General Manager Warwick Winn and finance director Stephanie Speedy will present the council’s financial challenges and the steps to long-term financial sustainability to interested residents next week. Photo: ESC.

Led by a new general manager, Eurobodalla Shire Council has tightened its belt. However, its draft 2023-24 Operational Plan is expected to record a “serious” $8 million deficit.

Warwick Winn, who immediately ordered a “financial health check” of the organisation when he took up the top job in November, said councillors and staff had been working to address the financial challenges.

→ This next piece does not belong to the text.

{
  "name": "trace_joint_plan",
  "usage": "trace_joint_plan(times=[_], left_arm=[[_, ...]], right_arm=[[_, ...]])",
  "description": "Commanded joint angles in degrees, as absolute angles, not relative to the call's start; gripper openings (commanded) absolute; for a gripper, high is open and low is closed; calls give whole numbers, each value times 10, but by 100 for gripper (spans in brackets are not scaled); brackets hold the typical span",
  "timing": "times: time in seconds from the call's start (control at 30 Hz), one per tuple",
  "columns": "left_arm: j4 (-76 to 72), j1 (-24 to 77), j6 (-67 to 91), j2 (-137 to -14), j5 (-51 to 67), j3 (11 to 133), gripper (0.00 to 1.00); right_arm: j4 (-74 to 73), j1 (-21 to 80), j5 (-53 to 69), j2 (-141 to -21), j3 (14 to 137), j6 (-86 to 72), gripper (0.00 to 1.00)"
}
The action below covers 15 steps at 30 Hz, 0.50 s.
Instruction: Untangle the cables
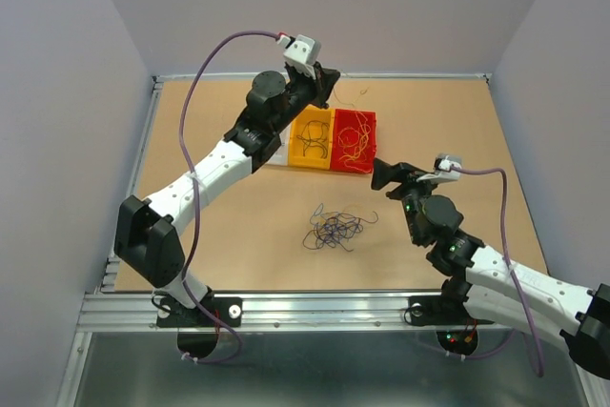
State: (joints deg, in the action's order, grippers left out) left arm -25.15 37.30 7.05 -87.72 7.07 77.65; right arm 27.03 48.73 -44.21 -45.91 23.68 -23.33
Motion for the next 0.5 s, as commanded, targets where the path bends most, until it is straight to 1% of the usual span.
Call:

“We have managed to reduce the deficit from $13 million to $8 million by reprioritising and staging next year’s work plan and by using grant funds to support already programmed works and services,” Mr Winn said.

“Additionally, a finance strategy will be prepared later this year that will see us living within our means to achieve long-term financial sustainability.”

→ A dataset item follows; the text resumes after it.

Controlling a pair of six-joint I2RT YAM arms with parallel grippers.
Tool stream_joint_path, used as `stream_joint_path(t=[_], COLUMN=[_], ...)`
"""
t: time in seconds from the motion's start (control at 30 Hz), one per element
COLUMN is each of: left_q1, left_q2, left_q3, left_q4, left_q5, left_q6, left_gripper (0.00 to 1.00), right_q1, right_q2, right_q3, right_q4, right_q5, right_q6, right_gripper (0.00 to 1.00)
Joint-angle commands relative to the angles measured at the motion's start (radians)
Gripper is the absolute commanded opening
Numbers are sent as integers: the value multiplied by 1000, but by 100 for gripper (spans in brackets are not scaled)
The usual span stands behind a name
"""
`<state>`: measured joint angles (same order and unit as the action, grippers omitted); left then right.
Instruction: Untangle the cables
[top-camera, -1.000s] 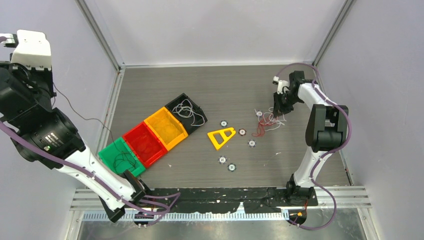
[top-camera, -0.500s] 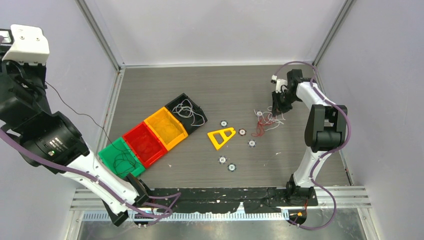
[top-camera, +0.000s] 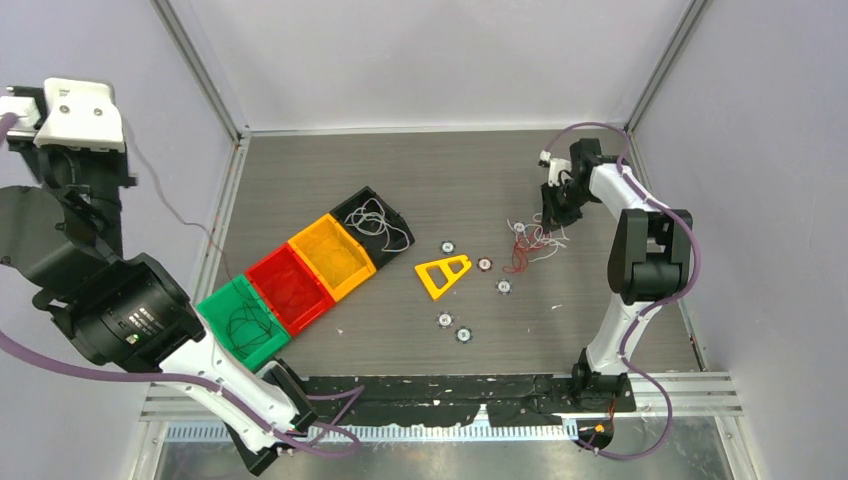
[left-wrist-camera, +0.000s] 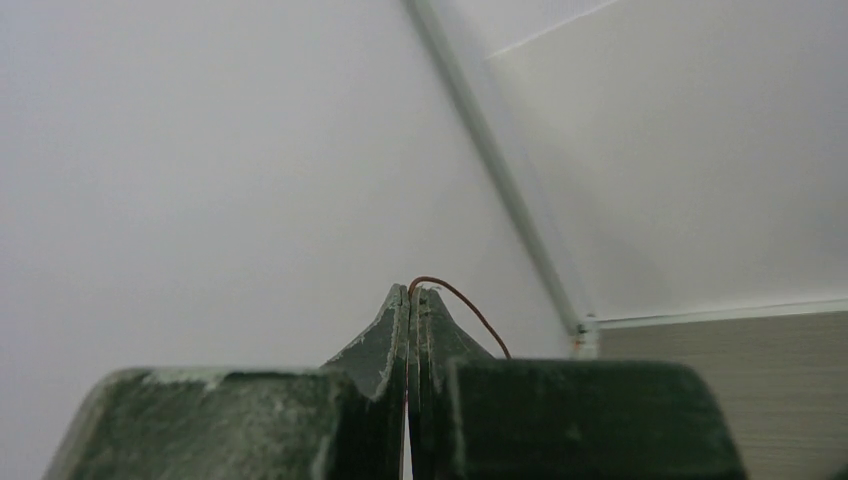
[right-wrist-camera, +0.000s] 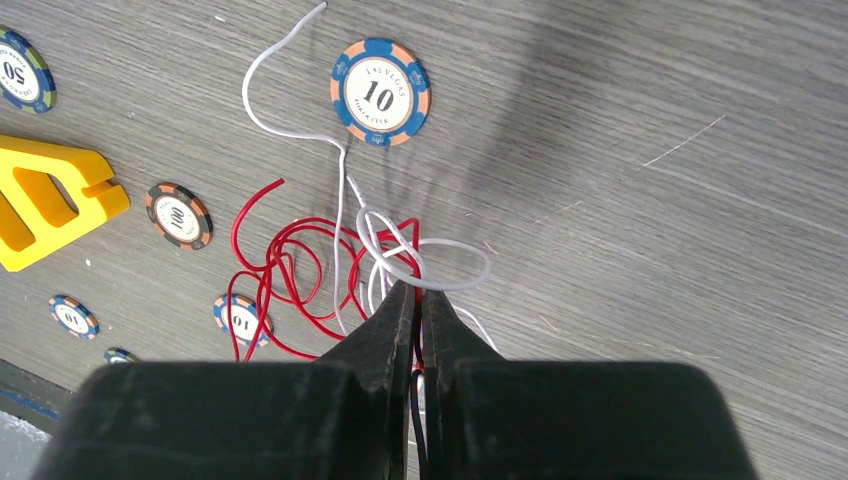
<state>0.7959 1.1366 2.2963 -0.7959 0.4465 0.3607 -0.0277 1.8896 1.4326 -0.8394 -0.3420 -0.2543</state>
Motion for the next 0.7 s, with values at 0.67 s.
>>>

Mr Winn said the draft plan represented a financial “year zero” for the council.

“Increases in rates, fees and charges remain moderate for 2023-24, with general rates going up by 4.3 per cent in line with IPART’s rate-pegging figure,” he explained.

“Other increases – listed in the draft 2023-24 revenue policy – include environmental levies and typical waste-collection charges by 4.3 per cent, water charges by 4.17 per cent for access and 2.56 per cent for usage, and sewer charges by 4.85 per cent for access and 4.88 per cent for usage.”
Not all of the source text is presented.